陳峰手裏把玩著那枚剛剛拆封的、散發著烤藍幽光的虎式坦克炮口製退器模型。
他的聲音很輕。
輕得就像是在問今天晚飯吃什麼。
甚至連眼皮都沒有抬一下。
站在他對麵的林曉,卻感到一股寒意順著脊梁骨直衝天靈蓋。
那是對即將到來的、足以毀滅一切的風暴的本能恐懼。
林曉深吸了一口氣,努力讓自己的聲音聽起來平穩,但顫抖的尾音還是出賣了他。
“岡村寧次。”
“就在十分鐘前。”
“北平鐵獅子衚衕,華北方麵軍司令部,向全華北日軍下達了最高階別的作戰指令——”
“‘一級玉碎令’!”
此言一出,會議室裡原本還在低聲議論的軍官們,瞬間死寂。
一級玉碎令!
這在日軍的作戰條令裡,意味著不惜一切代價,意味著全員戰死方休!
林曉快步走到巨大的作戰地圖前。
他拿起一根紅色的指揮棒,手腕用力,在幷州周圍狠狠地畫了幾個巨大的、觸目驚心的箭頭。
每一個箭頭,都代表著一股足以吞噬天地的鋼鐵洪流。
“這次,鬼子是真的瘋了。”
“不僅僅是原本駐紮在周邊的獨立混成第三、第四旅團。”
“根據我們截獲的絕密電文。”
“岡村寧次已經從石家莊緊急抽調了第110師團。
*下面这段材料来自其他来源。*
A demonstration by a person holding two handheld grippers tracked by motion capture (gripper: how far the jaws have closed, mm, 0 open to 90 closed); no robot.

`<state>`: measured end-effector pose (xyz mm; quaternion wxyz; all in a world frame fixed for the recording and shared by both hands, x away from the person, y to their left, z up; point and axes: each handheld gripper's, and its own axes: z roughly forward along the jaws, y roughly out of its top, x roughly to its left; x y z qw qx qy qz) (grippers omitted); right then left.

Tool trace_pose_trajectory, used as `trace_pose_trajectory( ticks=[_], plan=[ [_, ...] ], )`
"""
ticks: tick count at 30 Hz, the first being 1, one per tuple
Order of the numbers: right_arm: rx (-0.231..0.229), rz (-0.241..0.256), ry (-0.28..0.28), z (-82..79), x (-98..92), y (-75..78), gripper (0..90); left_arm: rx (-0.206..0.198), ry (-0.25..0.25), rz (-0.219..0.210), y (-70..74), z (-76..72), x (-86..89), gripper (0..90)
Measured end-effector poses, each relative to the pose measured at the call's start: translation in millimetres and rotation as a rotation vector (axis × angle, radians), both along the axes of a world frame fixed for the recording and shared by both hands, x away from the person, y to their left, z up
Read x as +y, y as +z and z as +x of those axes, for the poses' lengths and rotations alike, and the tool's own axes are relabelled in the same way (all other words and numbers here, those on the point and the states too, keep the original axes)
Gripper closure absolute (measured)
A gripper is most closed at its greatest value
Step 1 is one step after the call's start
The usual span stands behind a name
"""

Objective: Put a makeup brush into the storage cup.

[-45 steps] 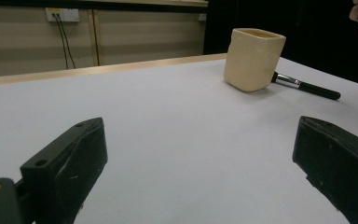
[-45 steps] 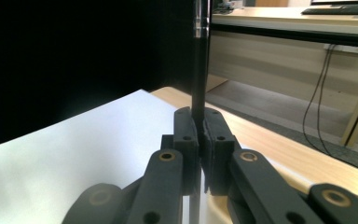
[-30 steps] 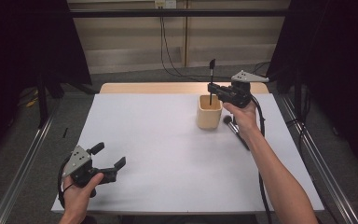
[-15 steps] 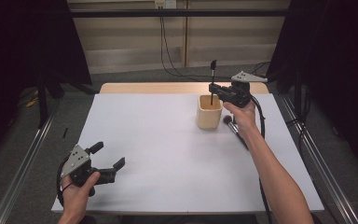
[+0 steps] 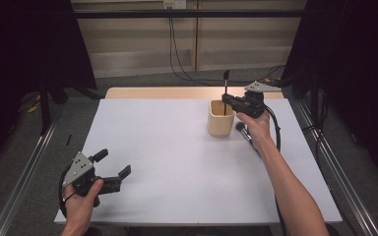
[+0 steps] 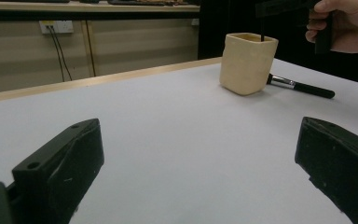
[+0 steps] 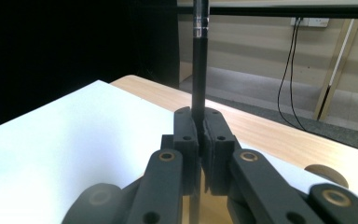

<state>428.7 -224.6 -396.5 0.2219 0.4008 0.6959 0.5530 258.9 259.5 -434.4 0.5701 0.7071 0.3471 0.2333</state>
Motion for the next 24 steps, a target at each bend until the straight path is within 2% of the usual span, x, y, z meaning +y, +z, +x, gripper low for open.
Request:
trace_pose_trajectory(
  ticks=[3, 7, 15, 18, 24],
  plan=[
    [0.007, -0.002, 0.0, -0.2, -0.6, -4.0, 86.0, 0.018, -0.014, -0.008, 0.1, -0.7, -0.8, 1.3],
    [0.02, -0.004, -0.002, -0.7, -1.1, -11.0, 86.0, 0.008, -0.014, -0.001, -0.1, -1.0, -3.5, 1.8],
    [0.042, -0.024, -0.003, -1.1, -3.2, -22.9, 85.9, 0.012, -0.004, 0.002, -0.6, 1.1, -2.0, 1.8],
    [0.048, -0.016, -0.009, -1.6, -3.3, -25.4, 85.8, 0.025, -0.008, -0.014, -0.4, 0.5, -1.8, 1.8],
    [0.055, -0.009, -0.005, -1.9, -4.6, -27.9, 85.6, 0.022, -0.02, 0.003, -0.3, -0.8, -2.6, 2.3]
  ],
)
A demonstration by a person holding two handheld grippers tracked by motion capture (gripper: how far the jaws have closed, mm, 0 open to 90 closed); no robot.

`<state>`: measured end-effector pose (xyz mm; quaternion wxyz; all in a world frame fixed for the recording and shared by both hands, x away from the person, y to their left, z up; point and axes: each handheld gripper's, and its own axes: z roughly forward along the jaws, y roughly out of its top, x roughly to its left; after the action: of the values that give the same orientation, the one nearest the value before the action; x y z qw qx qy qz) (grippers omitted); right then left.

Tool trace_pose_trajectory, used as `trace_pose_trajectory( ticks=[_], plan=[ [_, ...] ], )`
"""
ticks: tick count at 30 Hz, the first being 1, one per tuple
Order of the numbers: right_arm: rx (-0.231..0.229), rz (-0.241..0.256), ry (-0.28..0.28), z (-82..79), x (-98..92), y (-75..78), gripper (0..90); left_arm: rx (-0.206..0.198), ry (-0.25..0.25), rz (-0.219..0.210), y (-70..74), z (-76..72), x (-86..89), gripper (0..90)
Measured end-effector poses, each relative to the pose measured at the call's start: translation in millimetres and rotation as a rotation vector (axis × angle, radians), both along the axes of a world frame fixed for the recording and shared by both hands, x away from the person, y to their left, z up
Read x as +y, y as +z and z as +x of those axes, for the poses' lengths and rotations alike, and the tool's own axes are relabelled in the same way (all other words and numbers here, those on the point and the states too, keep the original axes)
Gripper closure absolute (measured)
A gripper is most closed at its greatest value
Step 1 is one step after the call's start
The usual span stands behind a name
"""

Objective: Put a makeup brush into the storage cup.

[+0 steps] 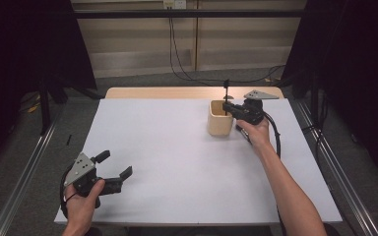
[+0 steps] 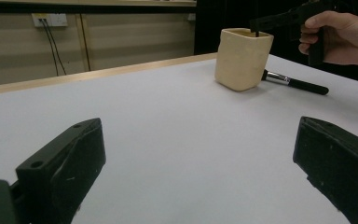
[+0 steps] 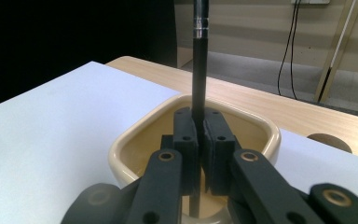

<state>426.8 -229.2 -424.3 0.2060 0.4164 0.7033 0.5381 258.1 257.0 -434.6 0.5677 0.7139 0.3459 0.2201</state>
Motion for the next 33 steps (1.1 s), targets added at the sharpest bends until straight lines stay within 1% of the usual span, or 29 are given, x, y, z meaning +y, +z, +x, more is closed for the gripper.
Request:
trace_pose_trajectory(
  ticks=[2, 6, 9, 11, 13, 15, 16, 18, 19, 20, 22, 23, 25, 26, 27, 29, 30, 32, 33],
  plan=[
    [0.009, -0.008, -0.001, 0.4, 0.7, -0.8, 85.4, -0.001, 0.0, 0.003, -0.1, 0.3, 0.1, 2.3],
    [0.011, -0.013, 0.005, 0.6, 2.0, -0.7, 83.7, -0.004, 0.001, 0.008, -0.3, 0.3, 0.8, 2.3],
    [0.026, -0.01, -0.002, 1.0, 1.3, -2.3, 81.4, -0.007, 0.01, 0.012, -0.1, 0.2, 1.0, 2.3],
    [0.025, -0.006, 0.0, 0.7, 0.6, -2.8, 80.0, -0.008, 0.015, 0.018, -0.2, 0.7, 0.9, 2.4],
    [0.022, -0.003, -0.006, 0.0, 0.0, -2.4, 77.0, -0.004, 0.017, 0.013, -0.5, 1.0, 1.1, 2.4],
    [0.016, 0.002, -0.006, -1.2, -1.0, -1.4, 75.3, -0.006, 0.017, 0.018, -0.6, 1.3, 1.5, 2.4],
    [0.012, 0.004, -0.006, -1.8, -1.2, -0.7, 72.9, -0.005, 0.016, 0.015, -0.6, 1.4, 1.5, 2.4],
    [0.008, 0.013, -0.007, -3.6, -2.4, 1.0, 65.9, -0.005, 0.015, 0.017, -0.8, 1.5, 1.9, 2.5],
    [0.003, 0.02, -0.011, -5.0, -2.7, 2.0, 60.5, -0.005, 0.018, 0.011, -1.0, 1.5, 1.8, 2.5],
    [-0.007, 0.024, -0.011, -6.6, -3.3, 3.1, 55.5, -0.003, 0.017, 0.008, -1.1, 1.8, 2.3, 2.5],
    [-0.024, 0.034, -0.007, -9.9, -3.8, 5.5, 48.4, -0.003, 0.023, 0.01, -1.3, 2.3, 2.5, 2.5],
    [-0.028, 0.028, -0.003, -11.6, -4.0, 6.6, 44.6, -0.005, 0.022, 0.012, -1.3, 2.7, 2.7, 2.5],
    [-0.037, 0.034, 0.009, -14.5, -4.9, 8.4, 36.3, 0.0, 0.028, 0.003, -1.3, 3.9, 2.4, 2.5],
    [-0.04, 0.025, 0.019, -15.8, -5.6, 9.5, 33.2, -0.002, 0.027, 0.003, -1.3, 4.5, 2.0, 2.5],
    [-0.048, 0.016, 0.02, -18.1, -6.2, 11.4, 29.3, -0.004, 0.029, 0.004, -1.1, 4.8, 1.4, 2.5],
    [-0.053, 0.044, 0.03, -23.0, -9.3, 13.9, 20.6, -0.01, 0.031, 0.003, -0.8, 5.3, 1.0, 2.5],
    [-0.063, 0.042, 0.038, -26.0, -10.7, 14.6, 16.3, -0.011, 0.03, 0.003, -0.9, 5.7, 1.0, 2.5],
    [-0.067, 0.042, 0.026, -32.2, -13.8, 14.9, 7.7, -0.013, 0.028, 0.009, -1.0, 6.4, 1.1, 2.5],
    [-0.067, 0.043, 0.027, -34.8, -15.8, 14.6, 5.8, -0.011, 0.026, 0.008, -1.0, 6.5, 1.1, 2.5]
  ],
)
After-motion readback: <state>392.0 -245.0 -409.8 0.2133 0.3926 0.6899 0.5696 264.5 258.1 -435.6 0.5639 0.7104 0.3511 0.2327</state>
”
“從大同方向,抽調了駐蒙軍的主力——第26師團!”
說到這裏,林曉的聲音頓了頓,眼神變得無比凝重,彷彿看到了什麼不可思議的怪物。
“這還不算完。”
“最要命的是這一路……”
手中的指揮棒,重重地點在了地圖東北方向的一個紅點上。
“為了對付我們,岡村寧次甚至動用了他的特權。”
“他從關東軍,借調了號稱‘帝國鐵鎚’的王牌部隊——”
“第1戰車師團的一個重戰車聯隊!”
“再加上日軍第三飛行集團,將會出動超過一百架次的重型轟炸機,對幷州進行無差別的地毯式轟炸!”
林曉猛地轉身,看向陳峰。
“連長!”
“總兵力,超過五萬人!”
“兩個甲種師團,一個重戰車聯隊,加上絕對的空中優勢!”
“他們的目標隻有一個——”
“把幷州從地圖上抹平,把我們101食虎連,碾成齏粉!”
“嘶——”
會議室裡,響起了一片倒吸涼氣的聲音。
五萬人!
這是什麼概念?
忻口會戰,也不過如此!
這是要打一場戰略級的大型會戰啊!
而且,對方還有坦克師團!
雖然大家對連長的新裝備有信心,但那是五萬頭鬼子,不是五萬頭豬!
所有人的目光,下意識地集中在了那個坐在主位上的男人身上。
王大柱的手心全是冷汗。
他下意識地扭頭,看向窗外廣場上那些剛剛卸車、還在進行最後除錯的鋼鐵巨獸。
看著那粗長的88毫米炮管,他心裏稍微有了點底。
但喉嚨還是發乾,像是吞了一把沙子。
“連長……”
王大柱艱難地嚥了口唾沫。
“這……這岡村寧次是把棺材本都拿出來了啊。”
“咱們是不是……變通一下?”
“依託幷州的城防工事打?”
“畢竟幷州城牆厚,咱們又有88炮,有重炮群。”
“隻要咱們守在城裏,那就是鐵刺蝟,鬼子來多少死多少!”
“跟鬼子在野外硬碰硬,咱們這點人,畢竟還是太少了……”
這是最穩妥的打法。
也是目前大多數軍官心裏的想法。
防守反擊,依託堅城消耗敵人,這是兵家常理。
然而。
“叮。”
一聲清脆的響聲。
陳峰將手中的坦克模型,輕輕放在了紅木桌麵上。
聲音不大。
卻像是一記重鎚,敲在了所有人的心坎上。
陳峰終於抬起了頭。
那雙深邃的眸子裏,沒有絲毫的恐懼,反而燃燒著一團令人不敢直視的烈火。
“守城?”
陳峰嘴角勾起一抹嘲弄的弧度,那是對舊時代戰術的無情鄙夷。
“大柱啊。”
“你現在的格局,怎麼還停留在以前?”
“還停留在小米加步槍的時代?”
陳峰緩緩站起身。
他走到落地窗前,背對著眾人,看著窗外那列裝整齊、散發著令人窒息壓迫感的虎式坦克群。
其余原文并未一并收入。